Each line of the listing that contains "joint" should be found and copied.
..............................
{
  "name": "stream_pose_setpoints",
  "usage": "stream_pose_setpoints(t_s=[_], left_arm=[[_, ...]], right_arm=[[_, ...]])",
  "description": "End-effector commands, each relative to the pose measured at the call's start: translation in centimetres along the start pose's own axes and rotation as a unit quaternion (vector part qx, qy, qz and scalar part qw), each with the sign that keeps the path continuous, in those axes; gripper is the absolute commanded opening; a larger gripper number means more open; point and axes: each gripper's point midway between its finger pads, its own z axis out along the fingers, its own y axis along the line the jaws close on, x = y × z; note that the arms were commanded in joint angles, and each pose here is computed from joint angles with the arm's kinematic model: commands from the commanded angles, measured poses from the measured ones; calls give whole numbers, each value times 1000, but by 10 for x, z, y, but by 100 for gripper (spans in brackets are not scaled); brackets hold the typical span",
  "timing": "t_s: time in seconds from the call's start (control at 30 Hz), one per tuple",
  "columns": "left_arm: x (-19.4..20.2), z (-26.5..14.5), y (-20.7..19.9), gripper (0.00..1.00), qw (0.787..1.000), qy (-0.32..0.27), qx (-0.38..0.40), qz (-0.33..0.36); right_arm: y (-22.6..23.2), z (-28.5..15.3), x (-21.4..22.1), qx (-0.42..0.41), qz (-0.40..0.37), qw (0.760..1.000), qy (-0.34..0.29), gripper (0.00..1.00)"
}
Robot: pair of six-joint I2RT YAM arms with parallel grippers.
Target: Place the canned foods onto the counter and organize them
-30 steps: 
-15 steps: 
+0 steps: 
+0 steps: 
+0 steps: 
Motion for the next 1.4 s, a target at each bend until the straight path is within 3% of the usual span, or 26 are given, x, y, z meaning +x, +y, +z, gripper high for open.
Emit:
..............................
Answer for this exercise ->
  "description": "End-effector commands, each relative to the pose measured at the call's start: translation in centimetres along the start pose's own axes and rotation as a unit quaternion (vector part qx, qy, qz and scalar part qw), each with the sign that keeps the path continuous, in those axes; gripper is the absolute commanded opening; a larger gripper number means more open; point and axes: each gripper's point midway between its finger pads, its own z axis out along the fingers, its own y axis along the line the jaws close on, x = y × z; note that the arms were commanded in joint angles, and each pose here is computed from joint angles with the arm's kinematic model: commands from the commanded angles, measured poses from the measured ones; calls give whole numbers, each value times 1000, but by 10 for x, z, y, but by 100 for gripper (spans in brackets are not scaled); brackets hold the typical span",
Robot: pair of six-joint I2RT YAM arms with parallel grippers.

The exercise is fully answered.